Contributed by Emily Burns Morgan via Mediander
Before I settled on vinyasa as my favorite style of yoga, I sampled Iyengar. I found the postures pretty challenging, to say the least. I once asked my instructor how I could possibly contort my foot in the way he’d demonstrated. In exasperation he snapped, “It’s supposed to be a daily practice! You can’t do it sporadically and expect to get anywhere!” B.K.S. Iyengar himself may have shared this sentiment, but I like to think he’d have expressed it more gently, perhaps by saying, as he wrote in his book Yoga: The Path to Holistic Health, “Do not stop trying just because perfection eludes you.”
Iyengar is the man credited with bringing yoga to a wider audience, both in India and in the West. As a devoted yogi—I’ve been practicing for almost 10 years—I am deeply indebted to Iyengar, whose 1966 book Light on Yoga indeed shone a light on a little-known practice combining meditation, pranayama (breathwork) and asana (poses) and made it available to the masses.
Iyengar began learning yoga at the age of 15. Born in the Indian village of Bellur and plagued by illness throughout his childhood, he was sent to live in Mysore with his sister and brother-in-law, Tirumalai Krishnamacharya, sometimes referred to as the Father of Modern Yoga. It was believed that the temperate climate and access to yoga would improve Iyengar’s health. It did, and a few years later he was teaching yoga himself, to students including such luminaries as Aldous Huxley and Queen Elisabeth of Belgium. In 1952 Iyengar became the teacher of violin virtuoso Yehudi Menuhin. Iyengar’s 1954 visit to Switzerland at Menuhin’s invitation was the first of many and the starting point of his teaching career in the West.
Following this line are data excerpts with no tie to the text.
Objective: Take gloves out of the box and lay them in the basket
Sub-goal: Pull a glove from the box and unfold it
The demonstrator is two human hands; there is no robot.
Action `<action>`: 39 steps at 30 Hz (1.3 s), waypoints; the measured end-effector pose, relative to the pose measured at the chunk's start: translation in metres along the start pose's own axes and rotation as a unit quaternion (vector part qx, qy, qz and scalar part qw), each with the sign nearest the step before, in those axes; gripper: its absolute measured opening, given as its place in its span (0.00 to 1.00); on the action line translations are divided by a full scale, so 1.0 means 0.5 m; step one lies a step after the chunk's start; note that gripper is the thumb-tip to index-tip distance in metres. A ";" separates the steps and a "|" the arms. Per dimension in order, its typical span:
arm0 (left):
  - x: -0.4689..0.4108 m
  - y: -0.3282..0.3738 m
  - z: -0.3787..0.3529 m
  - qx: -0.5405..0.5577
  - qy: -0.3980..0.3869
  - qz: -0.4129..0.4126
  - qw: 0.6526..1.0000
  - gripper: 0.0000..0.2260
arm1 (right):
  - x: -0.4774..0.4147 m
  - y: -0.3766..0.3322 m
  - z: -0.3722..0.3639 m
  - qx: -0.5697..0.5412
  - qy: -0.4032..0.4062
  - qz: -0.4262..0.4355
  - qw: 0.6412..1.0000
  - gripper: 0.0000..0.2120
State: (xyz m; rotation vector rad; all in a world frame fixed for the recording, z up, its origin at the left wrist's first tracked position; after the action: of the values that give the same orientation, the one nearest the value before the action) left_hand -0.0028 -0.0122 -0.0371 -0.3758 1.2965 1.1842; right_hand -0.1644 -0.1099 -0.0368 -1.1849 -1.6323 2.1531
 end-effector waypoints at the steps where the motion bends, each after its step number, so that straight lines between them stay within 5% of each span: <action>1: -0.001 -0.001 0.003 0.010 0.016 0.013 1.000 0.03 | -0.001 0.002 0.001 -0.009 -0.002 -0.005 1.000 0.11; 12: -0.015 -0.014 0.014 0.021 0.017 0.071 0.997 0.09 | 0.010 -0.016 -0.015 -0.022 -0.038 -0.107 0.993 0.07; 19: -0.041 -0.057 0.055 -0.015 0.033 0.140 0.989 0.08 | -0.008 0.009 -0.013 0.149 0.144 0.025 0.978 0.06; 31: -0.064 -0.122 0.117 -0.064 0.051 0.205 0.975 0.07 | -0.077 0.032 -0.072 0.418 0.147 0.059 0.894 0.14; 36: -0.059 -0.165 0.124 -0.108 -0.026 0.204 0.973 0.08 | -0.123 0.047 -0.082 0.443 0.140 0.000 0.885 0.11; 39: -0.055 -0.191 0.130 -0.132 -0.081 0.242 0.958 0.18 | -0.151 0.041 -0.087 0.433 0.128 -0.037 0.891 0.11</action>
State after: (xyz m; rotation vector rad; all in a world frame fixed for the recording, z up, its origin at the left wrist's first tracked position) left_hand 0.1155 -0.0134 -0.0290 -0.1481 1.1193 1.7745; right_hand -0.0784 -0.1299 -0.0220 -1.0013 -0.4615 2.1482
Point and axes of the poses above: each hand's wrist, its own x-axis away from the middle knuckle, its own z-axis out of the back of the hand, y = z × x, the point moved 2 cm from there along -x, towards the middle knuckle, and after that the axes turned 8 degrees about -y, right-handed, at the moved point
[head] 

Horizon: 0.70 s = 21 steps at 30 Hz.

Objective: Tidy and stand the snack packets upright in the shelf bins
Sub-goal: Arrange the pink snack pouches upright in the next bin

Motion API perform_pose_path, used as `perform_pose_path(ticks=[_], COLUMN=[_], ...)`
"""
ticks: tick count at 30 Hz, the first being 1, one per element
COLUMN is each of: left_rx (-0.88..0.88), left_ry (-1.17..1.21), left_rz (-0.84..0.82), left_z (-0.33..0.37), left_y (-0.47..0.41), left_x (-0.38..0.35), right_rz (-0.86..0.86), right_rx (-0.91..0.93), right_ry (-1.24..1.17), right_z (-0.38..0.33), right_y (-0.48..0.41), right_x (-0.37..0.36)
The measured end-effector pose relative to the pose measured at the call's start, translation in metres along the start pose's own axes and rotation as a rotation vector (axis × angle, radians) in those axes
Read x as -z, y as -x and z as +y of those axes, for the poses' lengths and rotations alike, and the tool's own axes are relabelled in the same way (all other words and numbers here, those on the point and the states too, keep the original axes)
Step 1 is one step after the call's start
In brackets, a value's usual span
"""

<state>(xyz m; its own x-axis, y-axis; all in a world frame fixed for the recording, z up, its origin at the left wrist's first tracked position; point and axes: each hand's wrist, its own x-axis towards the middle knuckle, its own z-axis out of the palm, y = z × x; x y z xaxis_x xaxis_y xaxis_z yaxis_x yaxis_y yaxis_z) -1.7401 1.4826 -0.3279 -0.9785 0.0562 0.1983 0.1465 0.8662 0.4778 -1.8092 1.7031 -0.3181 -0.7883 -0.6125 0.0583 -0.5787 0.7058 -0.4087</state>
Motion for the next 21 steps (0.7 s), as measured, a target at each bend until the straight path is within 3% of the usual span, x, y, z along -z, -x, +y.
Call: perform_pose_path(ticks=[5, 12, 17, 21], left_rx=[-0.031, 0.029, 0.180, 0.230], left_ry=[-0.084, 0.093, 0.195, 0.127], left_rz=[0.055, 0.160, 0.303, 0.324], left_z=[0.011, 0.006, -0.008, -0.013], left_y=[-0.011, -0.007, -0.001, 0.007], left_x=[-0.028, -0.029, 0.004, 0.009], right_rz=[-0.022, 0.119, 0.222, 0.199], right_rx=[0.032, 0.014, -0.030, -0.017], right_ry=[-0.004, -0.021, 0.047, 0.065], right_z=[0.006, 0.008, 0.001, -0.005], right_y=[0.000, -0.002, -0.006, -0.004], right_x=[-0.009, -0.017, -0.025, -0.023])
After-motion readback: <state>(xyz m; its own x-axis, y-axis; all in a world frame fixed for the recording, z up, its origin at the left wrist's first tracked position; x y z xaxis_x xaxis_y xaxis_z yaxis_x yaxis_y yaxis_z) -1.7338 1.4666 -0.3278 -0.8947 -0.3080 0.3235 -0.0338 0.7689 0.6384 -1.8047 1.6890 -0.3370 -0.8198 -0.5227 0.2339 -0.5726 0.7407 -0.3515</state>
More than bringing ancient Indian ideas to a Western audience, Iyengar promoted an altogether new discipline. While certainly revered by modern practitioners, Patanjali’s Yoga Sutras, a 2,000-year-old teachings on yogic philosophy, “say next to nothing about physical poses; their overriding concern is the workings of the mind.” Even later Indian texts that include asana instructions offer far fewer than those taught in classes today. The yoga Iyengar promoted, then, was not an ancient practice but a modern amalgamation based on a variety of influences, created in large part by Krishnamacharya and developed and elucidated by Iyengar.
Krishnamacharya was a demanding teacher who occasionally denied his students food and beat them with iron rods to prod them into shape. Iyengar’s approach was simultaneously more relaxed and more precise. Having learned from experience that injuries can occur if one pushes too hard too fast, he developed a slower yet no less rigorous style of yoga that uses props like blankets, straps and blocks to achieve correct alignment. As it turned out, such disciplined precision found a mass audience, and those of us who practice yoga have been benefiting from Iyengar’s careful descriptions and explanations of poses, breathwork and philosophy ever since.
Iyengar practiced yoga daily until his death last month at the age of 95. He achieved many things in his long life, including opening yoga institutes on six continents and being named by Time magazine, in 2004, as one of the 100 most influential people in the world. His greatest achievement, though, is the unseen, everyday one—bringing peace, happiness and health to millions of people through the practice of yoga.